Work order: Each line of the data below holding the word "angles" must be copied.
╭──
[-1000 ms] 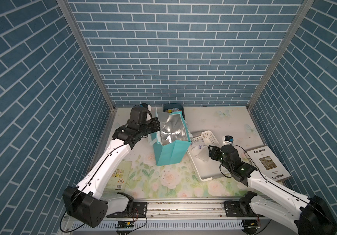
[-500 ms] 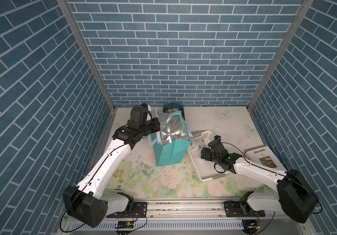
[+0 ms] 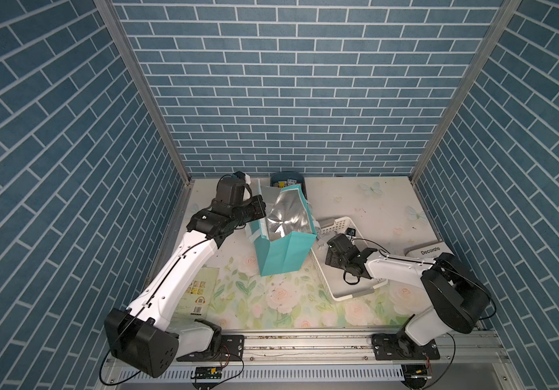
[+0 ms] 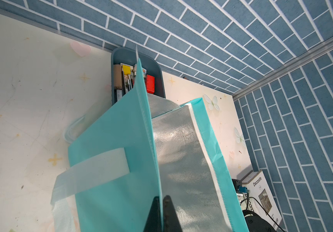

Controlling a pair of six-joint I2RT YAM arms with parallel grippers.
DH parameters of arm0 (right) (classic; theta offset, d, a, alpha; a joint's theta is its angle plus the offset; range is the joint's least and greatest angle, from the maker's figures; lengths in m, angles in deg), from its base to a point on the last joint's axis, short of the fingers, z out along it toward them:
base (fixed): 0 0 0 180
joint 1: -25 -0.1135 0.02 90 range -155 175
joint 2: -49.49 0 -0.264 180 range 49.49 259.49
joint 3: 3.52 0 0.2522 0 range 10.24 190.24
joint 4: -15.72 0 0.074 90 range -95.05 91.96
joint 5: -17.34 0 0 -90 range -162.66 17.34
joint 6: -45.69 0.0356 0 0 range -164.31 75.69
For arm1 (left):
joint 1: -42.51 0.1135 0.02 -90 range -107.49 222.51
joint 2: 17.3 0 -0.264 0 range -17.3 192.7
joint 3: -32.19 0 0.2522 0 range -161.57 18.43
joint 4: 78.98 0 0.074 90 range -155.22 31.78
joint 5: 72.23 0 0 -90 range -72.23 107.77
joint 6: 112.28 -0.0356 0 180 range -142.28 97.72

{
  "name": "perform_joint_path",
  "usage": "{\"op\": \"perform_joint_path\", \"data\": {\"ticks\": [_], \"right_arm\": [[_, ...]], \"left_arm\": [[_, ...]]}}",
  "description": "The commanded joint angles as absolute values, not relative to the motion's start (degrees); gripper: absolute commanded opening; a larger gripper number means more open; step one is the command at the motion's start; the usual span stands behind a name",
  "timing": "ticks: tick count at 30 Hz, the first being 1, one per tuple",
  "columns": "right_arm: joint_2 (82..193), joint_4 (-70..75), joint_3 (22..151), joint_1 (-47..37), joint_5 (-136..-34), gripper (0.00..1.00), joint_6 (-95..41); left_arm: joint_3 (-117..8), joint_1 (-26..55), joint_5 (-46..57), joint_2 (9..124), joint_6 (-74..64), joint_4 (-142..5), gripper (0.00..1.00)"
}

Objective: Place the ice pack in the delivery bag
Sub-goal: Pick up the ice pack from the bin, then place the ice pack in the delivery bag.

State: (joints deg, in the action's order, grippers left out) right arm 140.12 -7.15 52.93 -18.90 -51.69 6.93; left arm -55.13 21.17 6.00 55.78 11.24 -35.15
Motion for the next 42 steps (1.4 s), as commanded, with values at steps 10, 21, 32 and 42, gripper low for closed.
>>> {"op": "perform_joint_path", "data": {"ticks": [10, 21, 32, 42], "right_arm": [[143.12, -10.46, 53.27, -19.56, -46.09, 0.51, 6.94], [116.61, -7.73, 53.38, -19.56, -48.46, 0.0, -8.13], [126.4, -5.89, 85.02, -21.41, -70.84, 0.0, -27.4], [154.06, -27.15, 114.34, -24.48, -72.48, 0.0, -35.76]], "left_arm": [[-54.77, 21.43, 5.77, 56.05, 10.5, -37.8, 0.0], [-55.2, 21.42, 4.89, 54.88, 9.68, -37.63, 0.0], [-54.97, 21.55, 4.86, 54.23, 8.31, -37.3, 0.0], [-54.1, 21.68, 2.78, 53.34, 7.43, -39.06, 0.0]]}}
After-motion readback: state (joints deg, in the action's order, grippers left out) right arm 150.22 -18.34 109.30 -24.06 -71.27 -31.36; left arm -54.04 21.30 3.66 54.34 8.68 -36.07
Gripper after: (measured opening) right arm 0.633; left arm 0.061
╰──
Answer to this task:
DH parameters of arm0 (right) (classic; theta offset, d, a, alpha; a joint's theta is its angle plus the offset; range is the joint's least and greatest angle, from the maker's figures; lengths in m, angles in deg), from its base to a point on the last joint's axis, short of the fingers, z out along it toward them:
  "description": "The commanded joint angles as absolute values, not relative to the motion's start (degrees); gripper: absolute commanded opening; a larger gripper number means more open; step one is the command at the motion's start; the usual span stands behind a name",

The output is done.